EXERCISE AIM = Look through the material below and count the lines that hold "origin". Give that number by itself.
--------------------------------------------------
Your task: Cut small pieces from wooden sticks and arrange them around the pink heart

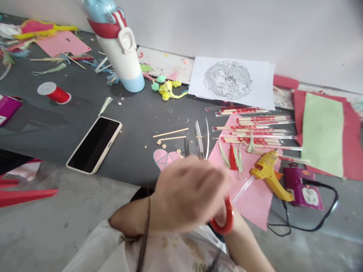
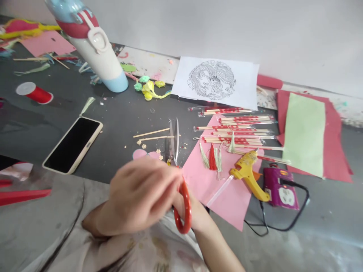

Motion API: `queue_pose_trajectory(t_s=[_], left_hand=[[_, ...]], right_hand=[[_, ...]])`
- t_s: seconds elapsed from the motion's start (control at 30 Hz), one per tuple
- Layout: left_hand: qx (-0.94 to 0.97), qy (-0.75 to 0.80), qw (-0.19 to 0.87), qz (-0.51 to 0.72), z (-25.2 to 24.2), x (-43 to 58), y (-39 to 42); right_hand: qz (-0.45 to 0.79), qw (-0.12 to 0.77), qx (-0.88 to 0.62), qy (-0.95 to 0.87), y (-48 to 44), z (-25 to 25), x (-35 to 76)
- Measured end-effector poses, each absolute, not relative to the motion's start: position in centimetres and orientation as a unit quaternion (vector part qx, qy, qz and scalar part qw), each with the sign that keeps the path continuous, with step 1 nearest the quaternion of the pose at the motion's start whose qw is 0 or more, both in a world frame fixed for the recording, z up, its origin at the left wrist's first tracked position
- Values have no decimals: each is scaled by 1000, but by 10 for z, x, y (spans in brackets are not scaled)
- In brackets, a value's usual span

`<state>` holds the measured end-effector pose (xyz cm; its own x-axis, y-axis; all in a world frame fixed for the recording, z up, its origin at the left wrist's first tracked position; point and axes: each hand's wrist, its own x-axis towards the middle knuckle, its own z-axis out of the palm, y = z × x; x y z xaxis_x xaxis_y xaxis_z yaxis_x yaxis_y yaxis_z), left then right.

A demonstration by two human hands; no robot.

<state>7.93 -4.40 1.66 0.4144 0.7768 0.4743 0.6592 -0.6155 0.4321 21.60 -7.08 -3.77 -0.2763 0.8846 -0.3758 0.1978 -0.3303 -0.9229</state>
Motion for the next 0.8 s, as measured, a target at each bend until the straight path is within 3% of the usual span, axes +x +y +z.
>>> queue_pose_trajectory(t_s=[0.17, 0.6, 0.8], left_hand=[[787, 526, 3, 324, -3, 58, -32], [826, 425, 0, 371, -9, 49, -57], [810, 405, 125, 406, -23, 49, -59]], right_hand=[[755, 311, -410, -406, -87, -43, 223], [481, 229, -538, -653, -123, -18, 232], [445, 194, -549, -681, -135, -16, 232]])
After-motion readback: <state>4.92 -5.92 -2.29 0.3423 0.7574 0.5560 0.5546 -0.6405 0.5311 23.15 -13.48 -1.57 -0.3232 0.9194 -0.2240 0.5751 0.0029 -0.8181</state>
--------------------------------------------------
TASK RESULT = 2